**TASK INSTRUCTIONS:** Could you return each line below without altering a word?

**DATA:**
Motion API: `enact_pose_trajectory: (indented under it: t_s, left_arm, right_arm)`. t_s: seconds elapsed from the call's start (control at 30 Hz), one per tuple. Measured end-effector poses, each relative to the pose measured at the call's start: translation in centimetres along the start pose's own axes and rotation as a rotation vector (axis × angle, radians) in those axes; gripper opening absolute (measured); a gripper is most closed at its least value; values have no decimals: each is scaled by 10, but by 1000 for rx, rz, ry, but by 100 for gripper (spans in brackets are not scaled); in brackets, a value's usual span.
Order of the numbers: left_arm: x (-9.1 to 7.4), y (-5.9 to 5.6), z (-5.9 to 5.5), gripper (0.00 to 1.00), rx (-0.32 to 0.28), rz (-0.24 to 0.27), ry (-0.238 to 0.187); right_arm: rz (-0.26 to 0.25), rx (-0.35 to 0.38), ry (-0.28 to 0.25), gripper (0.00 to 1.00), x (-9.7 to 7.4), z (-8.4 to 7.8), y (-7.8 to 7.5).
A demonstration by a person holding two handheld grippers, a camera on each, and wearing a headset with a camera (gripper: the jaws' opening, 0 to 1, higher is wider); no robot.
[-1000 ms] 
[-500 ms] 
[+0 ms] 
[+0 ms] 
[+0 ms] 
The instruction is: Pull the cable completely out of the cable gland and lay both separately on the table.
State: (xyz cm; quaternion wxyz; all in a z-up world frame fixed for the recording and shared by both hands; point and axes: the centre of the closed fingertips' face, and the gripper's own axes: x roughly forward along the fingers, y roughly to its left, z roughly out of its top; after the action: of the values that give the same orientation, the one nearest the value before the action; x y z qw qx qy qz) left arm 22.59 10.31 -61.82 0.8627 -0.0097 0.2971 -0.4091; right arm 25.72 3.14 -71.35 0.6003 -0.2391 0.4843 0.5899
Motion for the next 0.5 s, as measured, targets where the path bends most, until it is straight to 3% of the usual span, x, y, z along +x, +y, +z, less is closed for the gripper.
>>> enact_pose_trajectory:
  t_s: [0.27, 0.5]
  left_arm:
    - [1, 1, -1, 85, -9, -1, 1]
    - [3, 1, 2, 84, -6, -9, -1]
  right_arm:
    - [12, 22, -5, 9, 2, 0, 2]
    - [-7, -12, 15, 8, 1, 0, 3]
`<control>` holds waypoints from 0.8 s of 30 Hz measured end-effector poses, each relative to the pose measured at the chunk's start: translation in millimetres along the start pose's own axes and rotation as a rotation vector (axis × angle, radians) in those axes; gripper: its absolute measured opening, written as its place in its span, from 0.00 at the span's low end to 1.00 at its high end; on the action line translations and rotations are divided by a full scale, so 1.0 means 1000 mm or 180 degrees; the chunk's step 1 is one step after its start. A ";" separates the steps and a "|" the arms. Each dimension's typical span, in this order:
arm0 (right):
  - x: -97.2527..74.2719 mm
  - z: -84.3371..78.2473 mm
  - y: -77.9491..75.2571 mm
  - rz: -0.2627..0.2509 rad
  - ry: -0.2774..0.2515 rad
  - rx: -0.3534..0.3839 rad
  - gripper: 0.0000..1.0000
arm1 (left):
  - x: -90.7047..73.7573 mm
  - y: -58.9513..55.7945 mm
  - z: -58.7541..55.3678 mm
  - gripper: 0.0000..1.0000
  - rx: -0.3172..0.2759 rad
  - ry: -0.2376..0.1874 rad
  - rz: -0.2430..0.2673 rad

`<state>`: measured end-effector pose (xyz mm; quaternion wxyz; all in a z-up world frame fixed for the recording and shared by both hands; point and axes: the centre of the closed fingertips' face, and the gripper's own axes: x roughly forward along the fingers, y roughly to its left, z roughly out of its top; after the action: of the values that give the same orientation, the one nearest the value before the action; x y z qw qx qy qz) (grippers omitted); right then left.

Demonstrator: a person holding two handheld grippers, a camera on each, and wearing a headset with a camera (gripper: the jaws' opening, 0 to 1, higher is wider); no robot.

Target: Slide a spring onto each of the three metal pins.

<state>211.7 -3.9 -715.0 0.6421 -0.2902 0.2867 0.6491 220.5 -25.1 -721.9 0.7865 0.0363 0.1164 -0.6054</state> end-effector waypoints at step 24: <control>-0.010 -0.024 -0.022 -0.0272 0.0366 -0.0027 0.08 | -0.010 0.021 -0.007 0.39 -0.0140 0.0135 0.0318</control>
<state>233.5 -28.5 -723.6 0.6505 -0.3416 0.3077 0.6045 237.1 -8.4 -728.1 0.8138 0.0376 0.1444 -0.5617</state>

**EXERCISE ANSWER:**
Motion API: `enact_pose_trajectory: (indented under it: t_s, left_arm, right_arm)`. t_s: seconds elapsed from the call's start (control at 30 Hz), one per tuple. Measured end-effector poses, each relative to the pose measured at the call's start: translation in centimetres along the start pose's own axes and rotation as a rotation vector (axis × angle, radians) in those axes; gripper opening absolute (measured); a gripper is most closed at its least value; values have no decimals: each is scaled by 10, but by 1000 for rx, rz, ry, but by 100 for gripper (spans in brackets are not scaled); in brackets, a value's usual span.
Order of the numbers: left_arm: x (-9.1 to 7.4), y (-5.9 to 5.6), z (-5.9 to 5.5), gripper (0.00 to 1.00), rx (-0.32 to 0.28), rz (-0.24 to 0.27), ry (-0.238 to 0.187); right_arm: rz (-0.26 to 0.25), rx (-0.35 to 0.38), ry (-0.28 to 0.25), gripper (0.00 to 1.00), x (-9.7 to 7.4), z (-8.4 to 7.8), y (-7.8 to 7.5).
A demonstration by a person holding two handheld grippers, a camera on each, and wearing a headset with a camera (gripper: the jaws' opening, 0 to 1, higher is wider); no robot.
[-1000 ms] 
[-500 ms] 
[+0 ms] 
[+0 ms] 
[+0 ms] 
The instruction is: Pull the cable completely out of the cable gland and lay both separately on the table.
State: (xyz cm; quaternion wxyz; all in a z-up world frame fixed for the recording and shared by both hands; point and axes: the centre of the closed fingertips' face, and the gripper's own axes: x roughly forward along the fingers, y roughly to its left, z roughly out of its top; after the action: of the values that give the same orientation, the one nearest the value before the action; x y z qw qx qy qz) left arm 22.59 10.31 -61.82 0.8627 -0.0097 0.2971 -0.4091; right arm 25.72 3.14 -71.35 0.6003 -0.2391 0.4843 0.5899
Motion for the next 0.5 s, as measured, targets where the path bends most, until it is straight to 3% of the usual span, x, y, z along +x, +y, +z, less is closed for the gripper.
>>> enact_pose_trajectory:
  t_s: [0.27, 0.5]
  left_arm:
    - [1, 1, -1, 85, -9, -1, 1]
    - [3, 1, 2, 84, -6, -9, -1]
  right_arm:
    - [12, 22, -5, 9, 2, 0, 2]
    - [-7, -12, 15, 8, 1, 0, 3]
`<control>` holds waypoints from 0.8 s of 30 Hz measured end-effector poses, each relative to the pose measured at the chunk's start: translation in millimetres along the start pose's own axes and rotation as a rotation vector (axis × angle, radians) in those axes; gripper: its absolute measured opening, written as its place in its span, from 0.00 at the span's low end to 1.00 at its high end; on the action line translations and rotations are divided by a full scale, so 1.0 means 1000 mm or 180 degrees; the chunk's step 1 is one step after its start. A ";" separates the steps and a "|" the arms. Each dimension's typical span, in this order:
arm0 (right):
  - x: -97.2527..74.2719 mm
  - z: -84.3371..78.2473 mm
  - y: -77.9491..75.2571 mm
  - rz: -0.2627..0.2509 rad
  - ry: -0.2774..0.2515 rad
  - rx: -0.3534..0.3839 rad
  - gripper: 0.0000..1.0000
arm1 (left):
  - x: -90.7047..73.7573 mm
  - y: -58.9513..55.7945 mm
  - z: -58.7541..55.3678 mm
  - gripper: 0.0000..1.0000
  - rx: -0.3172..0.2759 rad
  - ry: -0.2376..0.1874 rad
  - rz: -0.2430..0.2673 rad

`<state>`: measured end-effector pose (xyz mm; quaternion wxyz; all in a z-up world frame fixed for the recording and shared by both hands; point and axes: the centre of the closed fingertips' face, and the gripper's own axes: x roughly forward along the fingers, y roughly to its left, z roughly out of its top; after the action: of the values that give the same orientation, the one nearest the value before the action; x y z qw qx qy qz) (grippers omitted); right then left.

Demonstrator: a person holding two handheld grippers, a camera on each, and wearing a headset with a camera (gripper: the jaws' opening, 0 to 1, higher is wider); no robot.

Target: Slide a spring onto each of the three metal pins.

<state>211.7 -3.9 -715.0 0.6421 -0.2902 0.2867 0.6491 220.5 -25.1 -721.9 0.7865 0.0363 0.1164 -0.6054</state> end-effector waypoints at step 24: <control>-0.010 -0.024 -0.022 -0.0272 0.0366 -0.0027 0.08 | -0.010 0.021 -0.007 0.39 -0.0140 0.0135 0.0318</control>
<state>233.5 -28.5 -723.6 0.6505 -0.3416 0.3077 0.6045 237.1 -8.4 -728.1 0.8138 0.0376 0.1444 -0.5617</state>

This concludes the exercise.